_WHAT TO DO_:
The task here is to set down every line of the listing exactly.

_DATA EXCERPT_:

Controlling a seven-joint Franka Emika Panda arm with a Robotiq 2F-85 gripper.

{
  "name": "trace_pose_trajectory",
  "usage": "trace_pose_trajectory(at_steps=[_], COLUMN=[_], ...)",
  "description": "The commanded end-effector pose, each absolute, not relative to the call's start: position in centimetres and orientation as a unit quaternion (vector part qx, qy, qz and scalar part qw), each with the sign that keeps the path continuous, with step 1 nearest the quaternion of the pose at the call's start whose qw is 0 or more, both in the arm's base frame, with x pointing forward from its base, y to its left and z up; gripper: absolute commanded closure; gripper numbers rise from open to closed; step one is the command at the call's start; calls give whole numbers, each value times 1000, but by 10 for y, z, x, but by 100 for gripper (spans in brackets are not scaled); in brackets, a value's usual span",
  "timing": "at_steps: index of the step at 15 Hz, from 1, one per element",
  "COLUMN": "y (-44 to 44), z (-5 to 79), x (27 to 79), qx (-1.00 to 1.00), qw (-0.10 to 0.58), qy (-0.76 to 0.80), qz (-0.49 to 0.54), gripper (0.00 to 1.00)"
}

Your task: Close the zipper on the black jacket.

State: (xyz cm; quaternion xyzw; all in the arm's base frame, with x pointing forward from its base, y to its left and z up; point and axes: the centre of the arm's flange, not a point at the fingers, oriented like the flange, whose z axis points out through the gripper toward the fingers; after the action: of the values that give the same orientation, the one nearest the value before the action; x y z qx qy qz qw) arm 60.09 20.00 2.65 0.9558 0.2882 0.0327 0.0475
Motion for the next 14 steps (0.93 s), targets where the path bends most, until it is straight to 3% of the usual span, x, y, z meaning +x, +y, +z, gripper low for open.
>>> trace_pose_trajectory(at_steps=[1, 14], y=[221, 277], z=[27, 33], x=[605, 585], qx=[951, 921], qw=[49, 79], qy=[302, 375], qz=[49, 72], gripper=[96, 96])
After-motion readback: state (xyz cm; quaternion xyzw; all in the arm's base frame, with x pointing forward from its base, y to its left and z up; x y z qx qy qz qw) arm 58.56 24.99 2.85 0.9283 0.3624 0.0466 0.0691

_RESPONSE_:
Controlling a seven-joint Franka Emika Panda arm with a Robotiq 2F-85 gripper.

{
  "name": "trace_pose_trajectory",
  "usage": "trace_pose_trajectory(at_steps=[_], COLUMN=[_], ...)",
  "description": "The commanded end-effector pose, each absolute, not relative to the call's start: position in centimetres and orientation as a unit quaternion (vector part qx, qy, qz and scalar part qw), each with the sign that keeps the path continuous, with step 1 nearest the quaternion of the pose at the call's start whose qw is 0 or more, both in the arm's base frame, with x pointing forward from its base, y to its left and z up; gripper: absolute commanded closure; gripper numbers rise from open to closed; step one is the command at the call's start; calls give whole numbers, each value times 1000, but by 10 for y, z, x, but by 100 for gripper (spans in brackets are not scaled); in brackets, a value's usual span",
  "timing": "at_steps: index of the step at 15 Hz, from 1, one per element",
  "COLUMN": "y (-44 to 44), z (-5 to 79), x (27 to 79), qx (-1.00 to 1.00), qw (-0.10 to 0.58), qy (-0.76 to 0.80), qz (-0.49 to 0.54), gripper (0.00 to 1.00)"
}

Your task: Close the zipper on the black jacket.

State: (xyz cm; quaternion xyzw; all in the arm's base frame, with x pointing forward from its base, y to its left and z up; point and axes: the centre of the arm's flange, not a point at the fingers, oriented like the flange, whose z axis points out through the gripper toward the fingers; after the action: of the values that give the same orientation, the one nearest the value before the action; x y z qx qy qz qw) arm 60.09 20.00 2.65 0.9558 0.2882 0.0327 0.0475
Motion for the next 14 steps (0.93 s), targets where the path bends most, until it is straight to 3% of the usual span, x, y, z meaning +x, +y, +z, gripper low for open.
>>> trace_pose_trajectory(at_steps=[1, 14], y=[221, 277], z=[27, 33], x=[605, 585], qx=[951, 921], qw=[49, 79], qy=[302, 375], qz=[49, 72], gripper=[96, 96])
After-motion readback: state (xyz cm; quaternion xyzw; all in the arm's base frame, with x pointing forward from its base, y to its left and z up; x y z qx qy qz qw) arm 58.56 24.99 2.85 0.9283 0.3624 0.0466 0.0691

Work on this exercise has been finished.